METHODS The characteristic peptide A of deer skin was discovered using sequence alignment technology, and was detected using ultra-high performance liquid chromatography triple quadrupole mass spectrometry(UPLC-MS/MS). The chromatographic column was Waters HSS T3(2.1 mm×100 mm, 1.8 μm), acetonitrile as mobile phase A, 0.1% formic acid solution as mobile phase B, gradient elution(0−10 min, 5%→40%A; 10−15 min, 40%→95%A); flow rate of 0.3 mL·min⁻¹; column temperature was 40 ℃; injection volume was 2 μL. The ionization mode was ESI⁺, and multiple reaction monitoring was performed. The deer skin characteristic peptide A(m/z) 401.3→143.0 was selected as the quantitative ion, and m/z 401.3→631.1 was selected as the qualitative ion.

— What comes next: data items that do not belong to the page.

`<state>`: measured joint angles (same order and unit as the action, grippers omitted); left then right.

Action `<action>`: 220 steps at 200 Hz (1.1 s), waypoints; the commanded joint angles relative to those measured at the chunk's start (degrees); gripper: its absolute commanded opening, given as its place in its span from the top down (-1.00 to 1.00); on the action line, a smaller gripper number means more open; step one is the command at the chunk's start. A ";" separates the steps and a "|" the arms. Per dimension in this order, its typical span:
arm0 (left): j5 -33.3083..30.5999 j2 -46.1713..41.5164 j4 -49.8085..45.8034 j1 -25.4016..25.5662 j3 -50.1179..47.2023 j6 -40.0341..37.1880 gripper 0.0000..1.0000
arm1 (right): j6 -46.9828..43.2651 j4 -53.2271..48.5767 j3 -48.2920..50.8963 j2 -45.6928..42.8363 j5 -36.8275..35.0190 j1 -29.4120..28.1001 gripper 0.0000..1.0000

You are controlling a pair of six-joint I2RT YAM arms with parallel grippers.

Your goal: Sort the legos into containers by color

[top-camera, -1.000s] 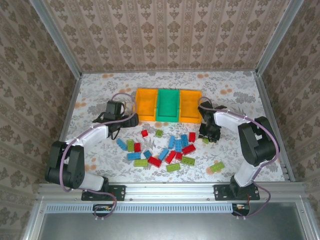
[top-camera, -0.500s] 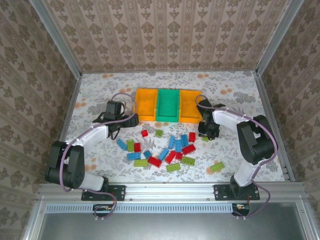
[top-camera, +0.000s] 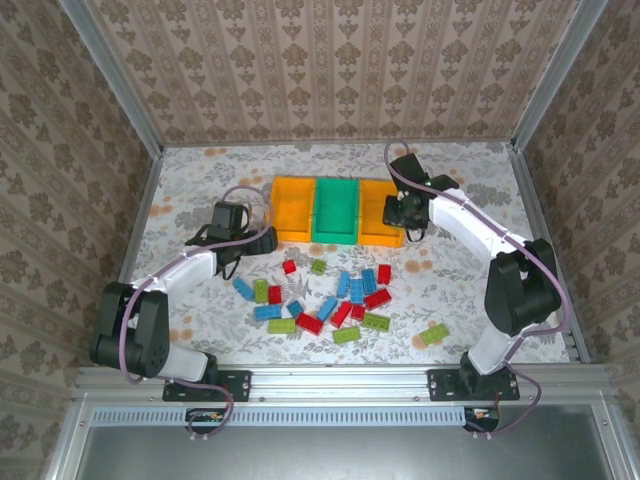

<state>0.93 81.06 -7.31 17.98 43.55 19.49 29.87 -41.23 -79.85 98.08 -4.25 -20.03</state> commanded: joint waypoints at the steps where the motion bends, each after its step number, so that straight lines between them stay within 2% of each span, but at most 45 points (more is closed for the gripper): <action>1: 0.44 -0.76 -0.64 0.08 -0.66 1.26 -1.00 | -2.53 -0.03 -3.72 4.87 -1.53 -0.21 0.37; 64: -0.53 -3.29 -2.27 0.13 -2.24 1.53 -1.00 | -2.41 1.27 -10.86 14.32 -1.05 -0.19 0.24; 80: -0.73 -3.60 -2.47 0.13 -2.58 1.67 -1.00 | -2.53 0.00 -12.12 15.63 -1.20 -0.21 0.05; 109: -1.02 -4.28 -2.48 0.13 -3.16 1.87 -1.00 | -3.37 -0.51 -11.36 14.37 -1.20 -0.40 -0.45; 133: 1.21 -4.50 -1.64 0.70 -2.97 0.31 -1.00 | -3.93 2.04 -7.42 9.39 -0.84 -0.84 -0.56; 149: 2.03 -4.89 -1.67 3.85 -1.63 -4.17 -1.00 | -3.27 2.74 -4.42 6.10 -0.81 -1.15 -0.58; 180: -0.07 -3.49 -3.93 14.69 2.83 -14.68 -1.00 | -0.29 2.41 2.74 0.54 -2.97 -1.08 -0.61; 220: 0.82 5.93 -10.51 21.25 10.17 -17.02 -0.92 | 2.86 0.21 11.46 -5.78 -4.26 0.84 -0.65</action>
<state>1.30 82.56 -12.58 36.64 50.96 6.90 29.82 -38.54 -72.77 95.98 -6.07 -20.53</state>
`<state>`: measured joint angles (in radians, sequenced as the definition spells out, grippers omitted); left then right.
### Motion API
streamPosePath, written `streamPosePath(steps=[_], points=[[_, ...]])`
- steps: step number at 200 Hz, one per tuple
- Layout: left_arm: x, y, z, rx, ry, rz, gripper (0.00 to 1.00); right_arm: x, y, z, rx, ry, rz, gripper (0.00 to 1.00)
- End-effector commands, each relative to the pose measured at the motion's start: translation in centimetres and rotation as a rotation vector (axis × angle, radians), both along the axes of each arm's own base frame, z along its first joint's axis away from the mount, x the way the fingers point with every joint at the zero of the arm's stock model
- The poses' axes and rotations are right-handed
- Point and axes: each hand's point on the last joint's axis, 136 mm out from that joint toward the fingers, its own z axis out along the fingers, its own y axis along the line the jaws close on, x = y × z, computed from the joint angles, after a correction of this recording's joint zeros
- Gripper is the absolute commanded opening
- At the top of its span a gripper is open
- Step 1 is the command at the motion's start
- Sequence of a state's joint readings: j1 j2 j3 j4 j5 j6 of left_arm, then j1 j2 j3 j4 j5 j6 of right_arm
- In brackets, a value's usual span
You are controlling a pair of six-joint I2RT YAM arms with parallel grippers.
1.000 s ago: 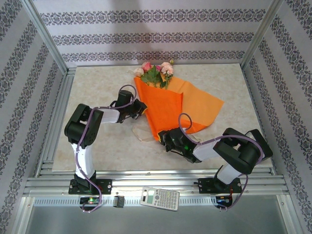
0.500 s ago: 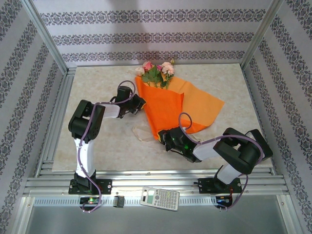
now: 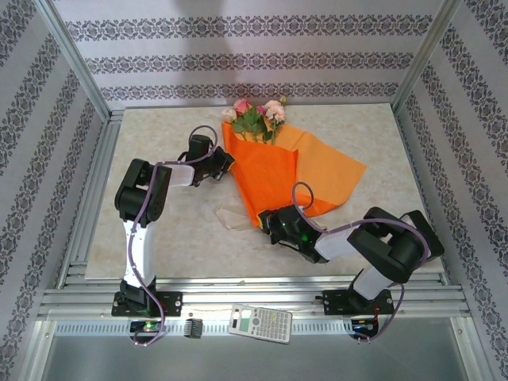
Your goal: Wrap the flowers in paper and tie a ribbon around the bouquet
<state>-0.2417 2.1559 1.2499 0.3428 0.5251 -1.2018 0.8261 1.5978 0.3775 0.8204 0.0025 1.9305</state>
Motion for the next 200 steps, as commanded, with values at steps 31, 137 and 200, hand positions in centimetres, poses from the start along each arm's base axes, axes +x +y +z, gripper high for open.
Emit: streamPosePath(steps=[31,137,200], points=[[3.9,3.2,-0.1,0.017,-0.065,0.096,0.00,-1.2,0.1,-1.4,-0.034,0.035,0.060,0.00],[7.6,5.0,0.2,0.010,-0.092,0.132,0.09,-1.4,0.2,-1.9,-0.031,0.056,0.078,0.00],[9.7,6.2,0.6,-0.009,-0.124,0.141,0.00,-1.6,0.0,-2.1,-0.034,0.063,0.079,0.00]])
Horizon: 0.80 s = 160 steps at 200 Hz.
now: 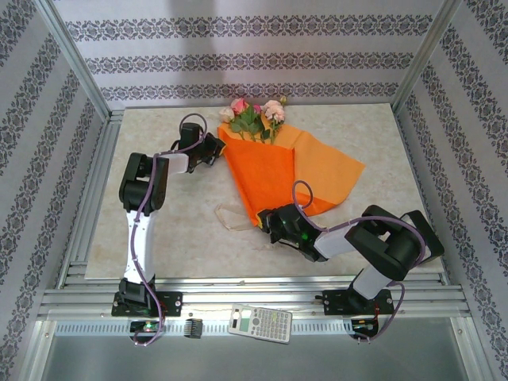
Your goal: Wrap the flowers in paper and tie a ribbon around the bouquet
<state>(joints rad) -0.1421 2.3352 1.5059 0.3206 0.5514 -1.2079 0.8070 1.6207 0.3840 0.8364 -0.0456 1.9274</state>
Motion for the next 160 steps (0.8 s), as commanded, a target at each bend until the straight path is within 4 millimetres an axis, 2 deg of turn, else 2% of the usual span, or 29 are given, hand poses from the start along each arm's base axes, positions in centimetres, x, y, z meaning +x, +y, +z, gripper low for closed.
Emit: streamPosePath(steps=[1,23,47,62,69,82,150,153,160], points=[[2.7,2.2,1.0,0.022,-0.077,0.061,0.00,-1.7,-0.3,-1.9,-0.048,0.049,0.054,0.00],[3.4,2.5,1.2,0.030,-0.081,0.063,0.00,-1.9,-0.2,-2.1,-0.048,0.056,0.062,0.00],[4.0,2.8,1.2,0.039,-0.082,0.063,0.14,-2.0,-0.2,-2.1,-0.044,0.059,0.068,0.00],[4.5,2.8,1.0,0.031,-0.082,0.058,0.16,-2.0,-0.1,-2.2,-0.044,0.061,0.070,0.00],[4.7,2.6,0.8,0.025,-0.079,0.051,0.14,-2.1,-0.1,-2.2,-0.043,0.062,0.072,0.00],[5.0,2.6,0.6,0.021,-0.081,0.050,0.00,-2.1,0.0,-2.2,-0.043,0.063,0.074,0.00],[6.9,3.9,1.7,0.042,-0.106,0.061,0.00,-2.2,-0.2,-2.0,-0.040,0.059,0.069,0.00],[6.9,3.9,1.8,0.043,-0.105,0.062,0.03,-2.2,-0.2,-1.9,-0.039,0.058,0.070,0.00],[6.9,4.4,2.3,0.053,-0.106,0.071,0.16,-2.1,-0.2,-1.9,-0.039,0.055,0.070,0.00]])
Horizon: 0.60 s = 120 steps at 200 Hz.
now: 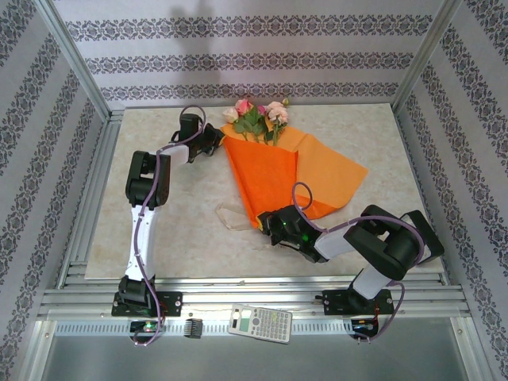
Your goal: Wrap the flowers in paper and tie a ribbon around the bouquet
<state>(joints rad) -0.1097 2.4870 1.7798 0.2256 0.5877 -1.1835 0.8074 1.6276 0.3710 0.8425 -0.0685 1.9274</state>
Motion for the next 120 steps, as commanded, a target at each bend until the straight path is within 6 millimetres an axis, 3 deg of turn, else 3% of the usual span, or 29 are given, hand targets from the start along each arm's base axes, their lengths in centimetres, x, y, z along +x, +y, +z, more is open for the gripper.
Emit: streamPosePath(steps=[1,21,40,56,75,85,105,120], points=[[2.2,3.5,2.0,0.060,-0.067,0.082,0.17,-1.5,-0.1,-1.2,-0.035,0.037,0.050,0.00],[0.4,4.9,3.0,0.146,-0.010,0.113,0.51,-1.1,0.4,-0.6,-0.026,0.024,0.056,0.00],[-2.8,5.6,4.7,0.194,0.035,0.132,0.55,-0.7,0.5,-0.4,-0.023,0.018,0.051,0.00],[-7.4,5.1,5.6,0.185,0.114,0.136,0.53,-0.6,0.5,-0.4,-0.024,0.017,0.049,0.00],[-14.4,2.3,6.6,0.171,0.180,0.084,0.55,-0.5,0.6,-0.4,-0.020,0.015,0.053,0.00],[-17.9,-0.2,6.9,0.133,0.199,0.021,0.55,-0.4,0.7,-0.4,-0.018,0.017,0.051,0.00],[-25.1,-5.4,6.0,0.063,0.273,-0.100,0.56,-0.3,0.8,0.0,-0.011,0.012,0.053,0.00],[-29.4,-8.0,5.1,0.050,0.321,-0.152,0.56,-0.3,0.9,0.2,-0.014,0.005,0.057,0.00]])
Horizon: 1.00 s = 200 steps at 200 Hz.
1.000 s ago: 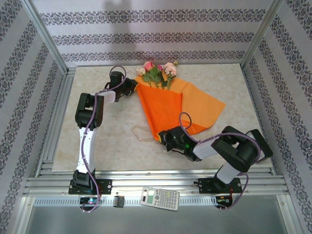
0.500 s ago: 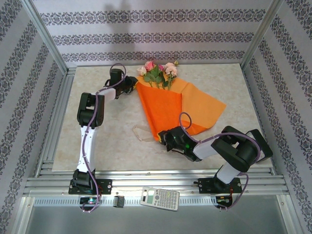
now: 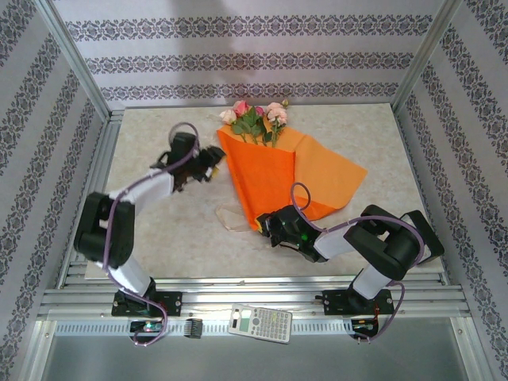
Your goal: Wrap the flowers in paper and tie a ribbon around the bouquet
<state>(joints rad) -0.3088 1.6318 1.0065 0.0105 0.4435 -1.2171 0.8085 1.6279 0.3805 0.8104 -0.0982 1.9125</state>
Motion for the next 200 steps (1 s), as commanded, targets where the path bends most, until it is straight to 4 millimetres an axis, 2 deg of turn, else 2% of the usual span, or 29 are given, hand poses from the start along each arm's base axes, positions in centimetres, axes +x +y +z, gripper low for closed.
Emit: streamPosePath(steps=[1,18,38,60,102,123,140,165,177,189,200], points=[[-7.4,-4.0,-4.0,-0.040,0.194,-0.080,0.56,0.2,0.6,0.6,0.001,-0.011,0.022,0.00],[-10.0,-5.1,-4.6,-0.025,0.220,-0.110,0.56,0.3,0.6,0.7,-0.004,-0.019,0.025,0.00],[-11.5,-5.0,-5.4,0.015,0.242,-0.114,0.57,0.4,0.6,0.8,-0.006,-0.024,0.021,0.00],[-11.7,-5.7,-6.0,-0.011,0.235,-0.124,0.56,0.5,0.9,1.0,-0.004,-0.032,0.024,0.00],[-10.5,-7.9,-7.1,-0.090,0.198,-0.134,0.50,0.3,1.4,1.1,0.001,-0.031,0.030,0.00],[-11.2,-8.8,-7.6,-0.083,0.214,-0.161,0.44,0.2,1.4,1.1,0.001,-0.033,0.026,0.00],[-12.2,-9.0,-8.3,-0.061,0.242,-0.178,0.34,0.3,1.3,1.2,0.001,-0.033,0.023,0.00],[-12.4,-8.4,-8.9,-0.052,0.242,-0.154,0.08,0.1,1.4,1.2,0.002,-0.030,0.026,0.00],[-12.2,-8.4,-8.7,-0.054,0.231,-0.149,0.00,-0.1,1.2,1.0,-0.002,-0.023,0.025,0.17],[-12.1,-8.1,-8.6,-0.042,0.224,-0.148,0.00,-0.3,0.7,0.8,-0.015,-0.016,0.019,0.34],[-11.8,-8.1,-8.5,-0.048,0.214,-0.143,0.00,-0.6,0.2,0.4,-0.035,-0.003,0.012,0.44]])
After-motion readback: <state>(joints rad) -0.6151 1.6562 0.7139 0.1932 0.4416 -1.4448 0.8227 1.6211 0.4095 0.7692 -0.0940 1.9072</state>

RESULTS The method limit was used to detect 36 batches of Wuji Baifeng pill samples, and the deer skin derived component, deer skin characteristic peptide A, was detected in 15 batches of samples, with an unqualified rate of up to 42%.

CONCLUSION The established method has been validated and has strong specificity, and can be used for the detection of adulteration of deer skin source components in Wuji Baifeng pills.